■ **What you are asked to do**: Use the entries below and reproduce exactly the lines from the one containing "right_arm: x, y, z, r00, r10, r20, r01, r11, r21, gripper" down to the one containing "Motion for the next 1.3", both of them included.

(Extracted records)
**********

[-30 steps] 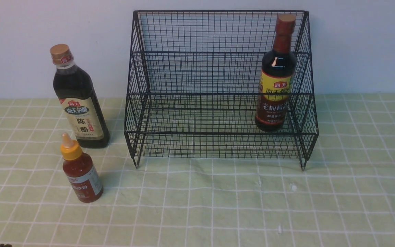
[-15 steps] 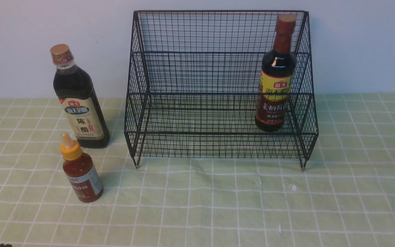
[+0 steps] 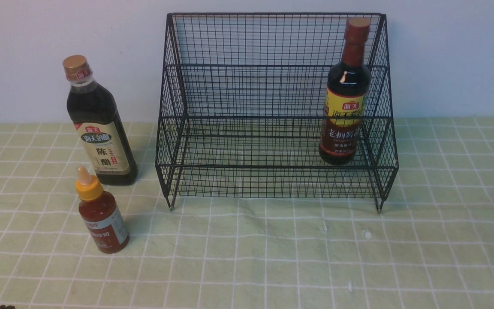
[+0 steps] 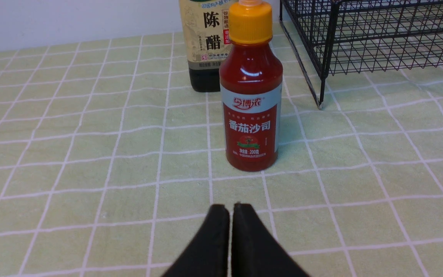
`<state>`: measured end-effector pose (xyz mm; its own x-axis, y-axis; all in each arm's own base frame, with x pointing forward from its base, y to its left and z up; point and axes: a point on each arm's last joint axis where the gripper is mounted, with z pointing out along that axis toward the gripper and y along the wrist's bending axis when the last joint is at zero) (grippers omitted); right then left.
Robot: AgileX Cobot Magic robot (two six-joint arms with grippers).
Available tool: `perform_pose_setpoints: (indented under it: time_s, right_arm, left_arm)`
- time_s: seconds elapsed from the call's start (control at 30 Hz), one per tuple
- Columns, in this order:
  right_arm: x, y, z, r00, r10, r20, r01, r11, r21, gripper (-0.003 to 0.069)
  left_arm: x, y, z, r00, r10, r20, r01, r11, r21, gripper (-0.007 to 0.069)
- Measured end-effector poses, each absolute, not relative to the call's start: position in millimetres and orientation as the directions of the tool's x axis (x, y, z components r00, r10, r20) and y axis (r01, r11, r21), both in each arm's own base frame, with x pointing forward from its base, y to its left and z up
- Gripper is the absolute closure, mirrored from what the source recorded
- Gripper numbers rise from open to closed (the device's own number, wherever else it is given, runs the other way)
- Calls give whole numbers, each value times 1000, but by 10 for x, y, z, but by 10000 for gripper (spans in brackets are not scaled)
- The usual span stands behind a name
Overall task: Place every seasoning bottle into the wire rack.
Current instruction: Use the left arm to grab the condiment bottle closest to it
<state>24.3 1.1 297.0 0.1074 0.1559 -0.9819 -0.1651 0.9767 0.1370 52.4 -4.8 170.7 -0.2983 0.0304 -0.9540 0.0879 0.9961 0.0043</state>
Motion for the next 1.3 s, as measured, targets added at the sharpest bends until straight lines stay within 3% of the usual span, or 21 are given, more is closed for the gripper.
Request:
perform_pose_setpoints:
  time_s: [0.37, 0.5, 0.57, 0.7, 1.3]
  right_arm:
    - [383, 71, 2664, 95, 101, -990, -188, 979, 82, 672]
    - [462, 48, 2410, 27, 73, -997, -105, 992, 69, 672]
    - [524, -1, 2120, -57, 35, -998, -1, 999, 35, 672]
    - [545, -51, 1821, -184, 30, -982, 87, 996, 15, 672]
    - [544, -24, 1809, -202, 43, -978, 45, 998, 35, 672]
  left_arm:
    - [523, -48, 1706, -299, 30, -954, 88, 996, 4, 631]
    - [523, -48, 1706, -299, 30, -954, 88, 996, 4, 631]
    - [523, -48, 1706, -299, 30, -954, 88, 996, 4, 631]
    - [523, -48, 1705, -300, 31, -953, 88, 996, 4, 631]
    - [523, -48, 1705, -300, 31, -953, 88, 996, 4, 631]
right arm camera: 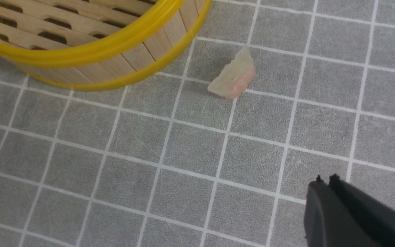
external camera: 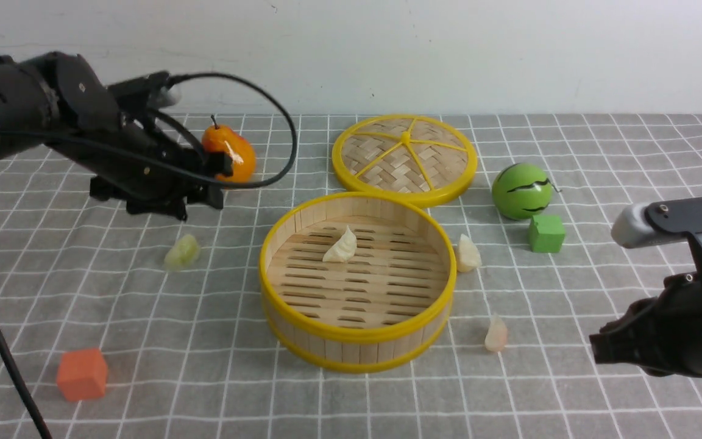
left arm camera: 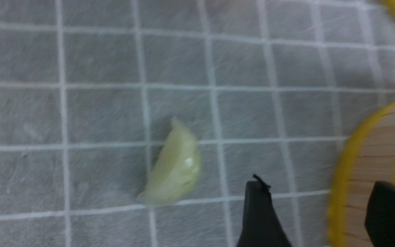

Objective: Put the dumplings into the steamer on the table with the grey tablecloth.
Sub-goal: 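Reach for and grasp a dumpling on the table with the left gripper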

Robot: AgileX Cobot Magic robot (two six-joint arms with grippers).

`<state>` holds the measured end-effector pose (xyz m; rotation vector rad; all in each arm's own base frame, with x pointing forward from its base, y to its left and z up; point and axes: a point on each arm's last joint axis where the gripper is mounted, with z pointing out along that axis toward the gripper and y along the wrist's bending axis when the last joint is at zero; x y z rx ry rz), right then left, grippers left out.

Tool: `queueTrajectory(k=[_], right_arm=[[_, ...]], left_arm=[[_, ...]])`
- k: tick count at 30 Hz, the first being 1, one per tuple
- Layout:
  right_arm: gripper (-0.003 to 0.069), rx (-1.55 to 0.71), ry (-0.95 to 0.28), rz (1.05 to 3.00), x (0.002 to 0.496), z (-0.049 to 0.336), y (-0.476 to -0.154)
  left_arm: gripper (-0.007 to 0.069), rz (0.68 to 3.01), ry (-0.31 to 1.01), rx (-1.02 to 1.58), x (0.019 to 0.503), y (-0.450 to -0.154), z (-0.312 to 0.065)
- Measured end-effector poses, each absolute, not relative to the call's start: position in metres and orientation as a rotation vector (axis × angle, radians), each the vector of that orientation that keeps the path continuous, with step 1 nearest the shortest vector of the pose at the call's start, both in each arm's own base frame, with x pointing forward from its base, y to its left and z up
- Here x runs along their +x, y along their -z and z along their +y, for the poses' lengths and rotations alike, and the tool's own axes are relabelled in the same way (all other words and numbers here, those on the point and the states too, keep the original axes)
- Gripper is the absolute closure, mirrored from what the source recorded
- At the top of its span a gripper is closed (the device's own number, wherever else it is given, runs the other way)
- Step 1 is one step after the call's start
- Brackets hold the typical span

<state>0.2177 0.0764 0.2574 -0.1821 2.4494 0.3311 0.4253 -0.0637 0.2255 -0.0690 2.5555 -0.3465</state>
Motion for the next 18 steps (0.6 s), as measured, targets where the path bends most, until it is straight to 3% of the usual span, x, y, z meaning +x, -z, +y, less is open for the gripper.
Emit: queueTrajectory(k=[7, 18], right_arm=[[0.0647, -0.180, -0.333, 2.448, 0.218, 0.077, -0.257], [0.0639, -0.177, -0.333, 2.453, 0.220, 0.077, -0.255]], left_arm=[[0.0219, 2.600, 0.168, 0.088, 0.438, -0.182, -0.061], [0.0219, 2.577, 0.113, 0.074, 0.438, -0.189, -0.057]])
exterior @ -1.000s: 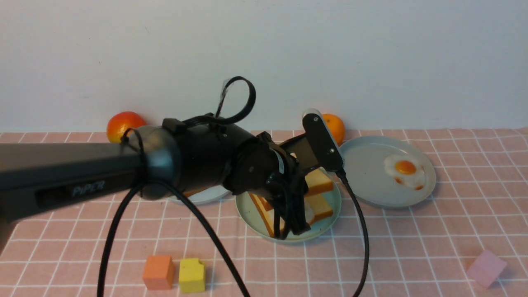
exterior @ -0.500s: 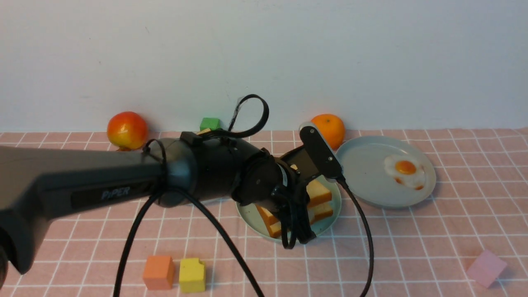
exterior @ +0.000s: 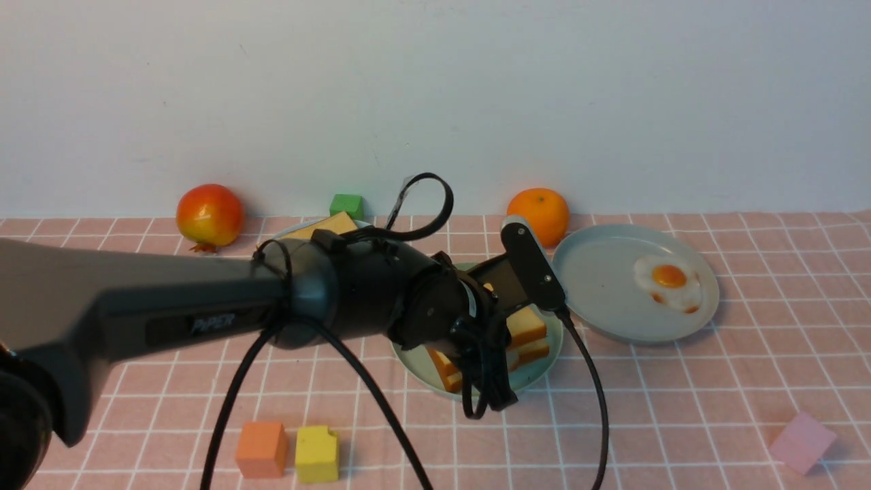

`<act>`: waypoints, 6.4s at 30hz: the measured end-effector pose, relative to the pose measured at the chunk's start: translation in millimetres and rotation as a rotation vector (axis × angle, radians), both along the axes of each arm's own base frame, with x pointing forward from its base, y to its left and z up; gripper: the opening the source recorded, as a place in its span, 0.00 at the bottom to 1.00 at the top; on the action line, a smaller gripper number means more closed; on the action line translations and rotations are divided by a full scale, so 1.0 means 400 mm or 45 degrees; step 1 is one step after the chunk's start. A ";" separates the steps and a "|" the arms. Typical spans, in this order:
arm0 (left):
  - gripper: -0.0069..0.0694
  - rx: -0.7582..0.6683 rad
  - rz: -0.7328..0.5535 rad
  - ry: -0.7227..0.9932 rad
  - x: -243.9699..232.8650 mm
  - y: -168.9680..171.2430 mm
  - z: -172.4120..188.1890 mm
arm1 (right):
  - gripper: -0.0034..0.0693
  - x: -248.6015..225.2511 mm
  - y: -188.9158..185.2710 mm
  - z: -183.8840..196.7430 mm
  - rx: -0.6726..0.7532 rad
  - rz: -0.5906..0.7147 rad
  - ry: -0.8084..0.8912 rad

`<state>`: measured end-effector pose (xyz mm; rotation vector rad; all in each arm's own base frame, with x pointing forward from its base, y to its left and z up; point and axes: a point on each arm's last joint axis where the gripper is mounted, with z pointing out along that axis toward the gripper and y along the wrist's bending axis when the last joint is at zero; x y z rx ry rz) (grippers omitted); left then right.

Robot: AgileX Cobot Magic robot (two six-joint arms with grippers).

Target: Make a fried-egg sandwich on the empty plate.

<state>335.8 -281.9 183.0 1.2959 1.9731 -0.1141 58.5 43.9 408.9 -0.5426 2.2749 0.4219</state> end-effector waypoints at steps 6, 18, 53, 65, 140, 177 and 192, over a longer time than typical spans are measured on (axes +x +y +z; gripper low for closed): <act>0.26 0.000 0.000 0.000 0.000 0.000 0.000 | 0.16 0.000 0.000 0.000 0.001 0.001 0.001; 0.59 -0.055 0.032 0.018 -0.017 0.010 0.063 | 0.16 0.000 0.001 0.000 0.003 0.002 0.002; 0.11 -1.208 0.167 -0.151 -0.671 0.521 0.315 | 0.18 -0.116 -0.092 -0.082 0.157 -0.193 -0.063; 0.11 -1.030 0.159 0.023 -0.682 0.512 0.240 | 0.19 -0.117 -0.096 -0.134 0.125 -0.297 -0.029; 0.11 -1.178 1.229 -0.178 -0.707 0.685 -0.019 | 0.06 -0.019 -0.090 -0.594 0.109 -0.612 -0.514; 0.11 -1.181 1.235 -0.172 -0.708 0.686 -0.019 | 0.09 -0.019 -0.090 -0.594 0.107 -0.612 -0.517; 0.11 -1.182 1.235 -0.171 -0.708 0.686 -0.019 | 0.12 -0.019 -0.090 -0.594 0.107 -0.612 -0.517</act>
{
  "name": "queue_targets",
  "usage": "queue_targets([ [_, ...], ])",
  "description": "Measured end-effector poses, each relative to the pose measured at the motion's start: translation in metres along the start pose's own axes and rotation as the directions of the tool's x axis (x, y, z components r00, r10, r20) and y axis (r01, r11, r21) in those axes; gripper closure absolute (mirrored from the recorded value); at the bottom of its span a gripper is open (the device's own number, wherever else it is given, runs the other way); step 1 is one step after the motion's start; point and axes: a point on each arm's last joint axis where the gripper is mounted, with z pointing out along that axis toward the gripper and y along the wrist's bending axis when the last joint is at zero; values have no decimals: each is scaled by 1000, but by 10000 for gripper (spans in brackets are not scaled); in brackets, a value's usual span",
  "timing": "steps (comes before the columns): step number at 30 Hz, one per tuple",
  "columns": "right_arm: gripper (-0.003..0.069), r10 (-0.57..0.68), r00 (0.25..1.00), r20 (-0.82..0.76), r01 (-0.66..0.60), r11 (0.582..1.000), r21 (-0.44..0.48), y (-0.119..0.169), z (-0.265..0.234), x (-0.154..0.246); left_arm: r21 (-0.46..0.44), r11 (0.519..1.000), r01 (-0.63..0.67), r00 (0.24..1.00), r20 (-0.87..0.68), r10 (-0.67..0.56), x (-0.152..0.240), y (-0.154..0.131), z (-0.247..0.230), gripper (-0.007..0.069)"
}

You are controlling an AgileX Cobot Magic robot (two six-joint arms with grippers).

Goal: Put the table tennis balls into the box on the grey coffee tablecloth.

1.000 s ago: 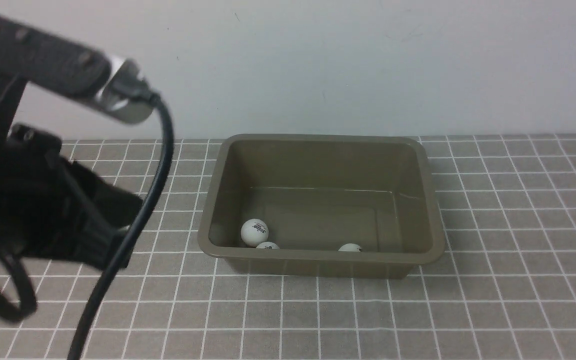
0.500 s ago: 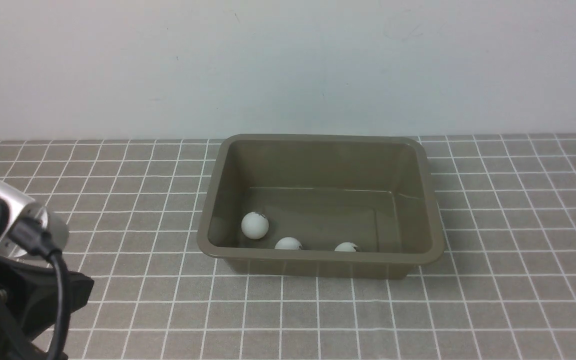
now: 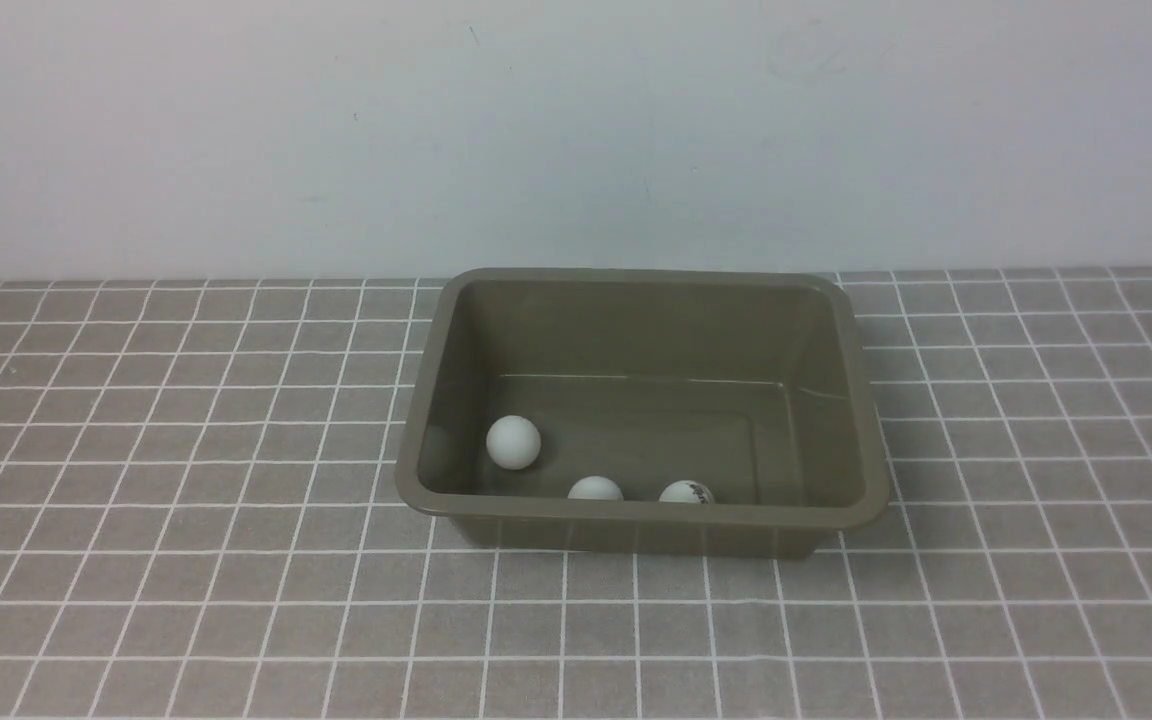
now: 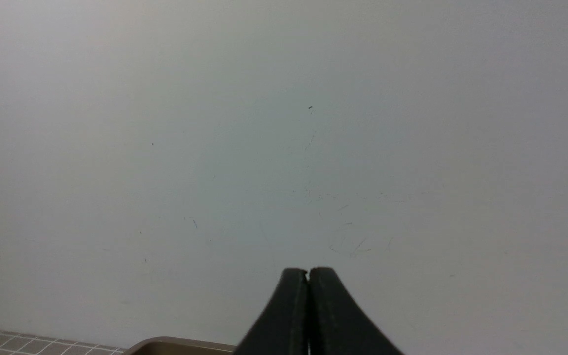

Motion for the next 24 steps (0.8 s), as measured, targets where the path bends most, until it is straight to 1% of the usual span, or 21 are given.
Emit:
queue_targets([
  [2,673,0,1000,0,0,1000,0,0,0,0,-71,997,1,1000,29,1,30,2,5,630],
  [3,673,0,1000,0,0,1000,0,0,0,0,-97,995,9,999,42,-5,38,2,7,630],
  [5,673,0,1000,0,0,1000,0,0,0,0,-148,989,23,998,64,-14,66,3,13,630],
  [8,673,0,1000,-1,0,1000,1,0,0,0,-179,983,37,998,49,-29,92,4,23,630],
  [10,673,0,1000,-4,0,1000,2,0,0,0,-182,983,37,999,19,-34,106,4,29,630],
  [16,673,0,1000,-3,0,1000,1,0,0,0,-167,983,70,997,-23,-74,115,2,31,630],
  [24,673,0,1000,-3,0,1000,1,0,0,0,-166,983,74,997,-23,-79,115,2,31,630],
])
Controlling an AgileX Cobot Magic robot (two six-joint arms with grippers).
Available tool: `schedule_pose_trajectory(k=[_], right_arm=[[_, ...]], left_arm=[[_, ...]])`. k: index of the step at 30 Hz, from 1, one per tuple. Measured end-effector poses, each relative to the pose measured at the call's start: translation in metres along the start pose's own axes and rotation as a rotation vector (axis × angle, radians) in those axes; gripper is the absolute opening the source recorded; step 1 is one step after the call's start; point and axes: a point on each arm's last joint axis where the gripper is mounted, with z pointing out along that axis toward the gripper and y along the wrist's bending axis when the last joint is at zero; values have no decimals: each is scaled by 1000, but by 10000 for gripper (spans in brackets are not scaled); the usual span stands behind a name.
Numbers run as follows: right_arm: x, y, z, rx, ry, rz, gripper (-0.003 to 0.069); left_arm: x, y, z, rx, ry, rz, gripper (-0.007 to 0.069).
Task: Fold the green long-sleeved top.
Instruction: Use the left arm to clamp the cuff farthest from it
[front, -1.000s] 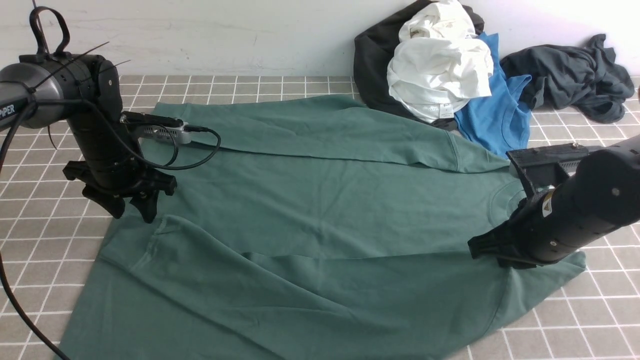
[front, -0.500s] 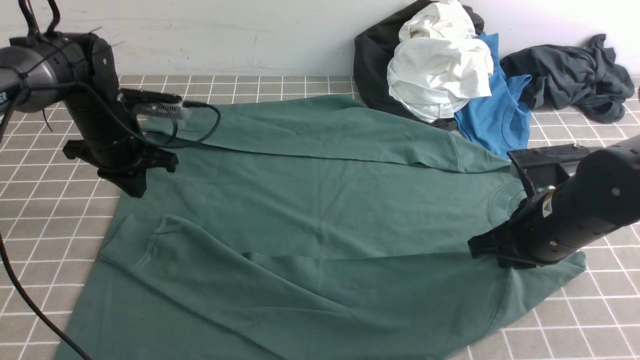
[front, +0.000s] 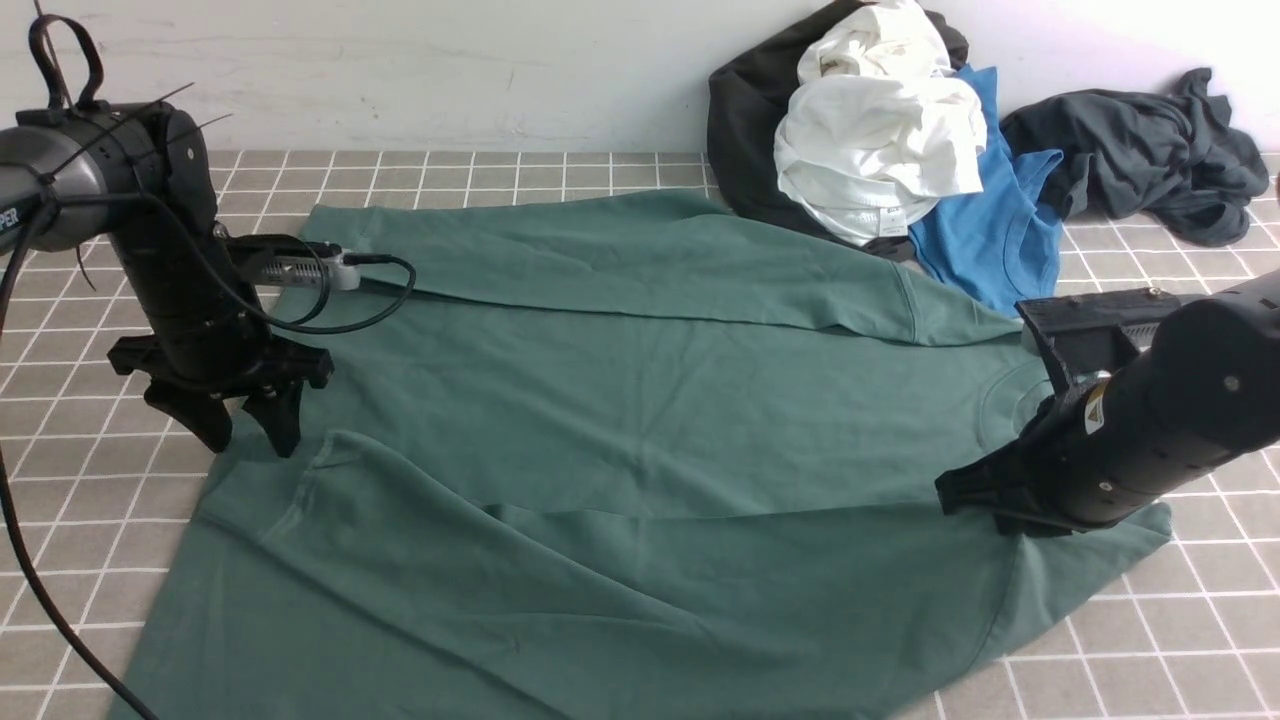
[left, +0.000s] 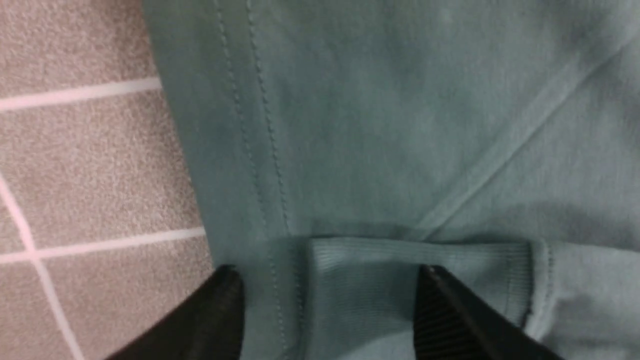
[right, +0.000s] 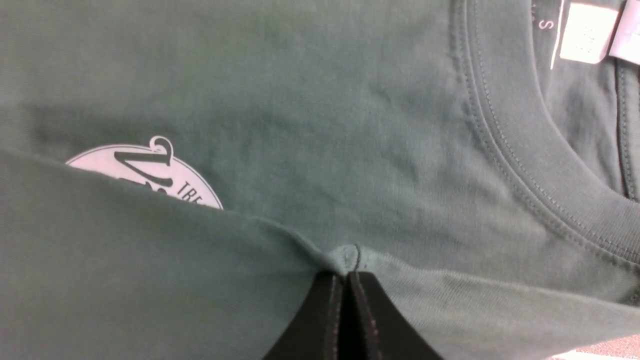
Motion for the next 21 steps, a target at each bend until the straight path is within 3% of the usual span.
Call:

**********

■ **Reply to the task**:
  right_arm: x, y, z, r00, r10, r20, r01, r11, r21, gripper (-0.003 to 0.069)
  left_arm: x, y, z, r00, r10, r20, r01, r11, r21, gripper (-0.007 to 0.069)
- Measured end-effector poses, each absolute, not relative to the call's start: position in millimetres and orientation as the directions of the tool's x axis (x, y, z components r00, r10, r20) and y axis (r01, r11, r21), both in each arm's own base frame, with x pointing forward from its base, y to its left and z up
- Gripper is the absolute closure, mirrored from what the source recorded
- Gripper numbers rise from open to closed (the device's own number, wherever else it is given, runs the other way)
- Calls give whole numbers, each value times 1000, but by 10 for x, y, z, but by 10000 for gripper (spans in brackets are not scaled)
- The usual span stands behind a name
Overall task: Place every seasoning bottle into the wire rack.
Current instruction: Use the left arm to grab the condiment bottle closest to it
<state>24.3 1.1 297.0 0.1074 0.1559 -0.9819 -0.1651 0.9767 0.1370 52.4 -4.8 170.7 -0.2983 0.0304 -0.9540 0.0879 0.9961 0.0043</state>
Motion for the next 1.3 s, as measured, targets added at the sharpest bends until straight lines stay within 3% of the usual span, or 21 are given, more is closed for the gripper.

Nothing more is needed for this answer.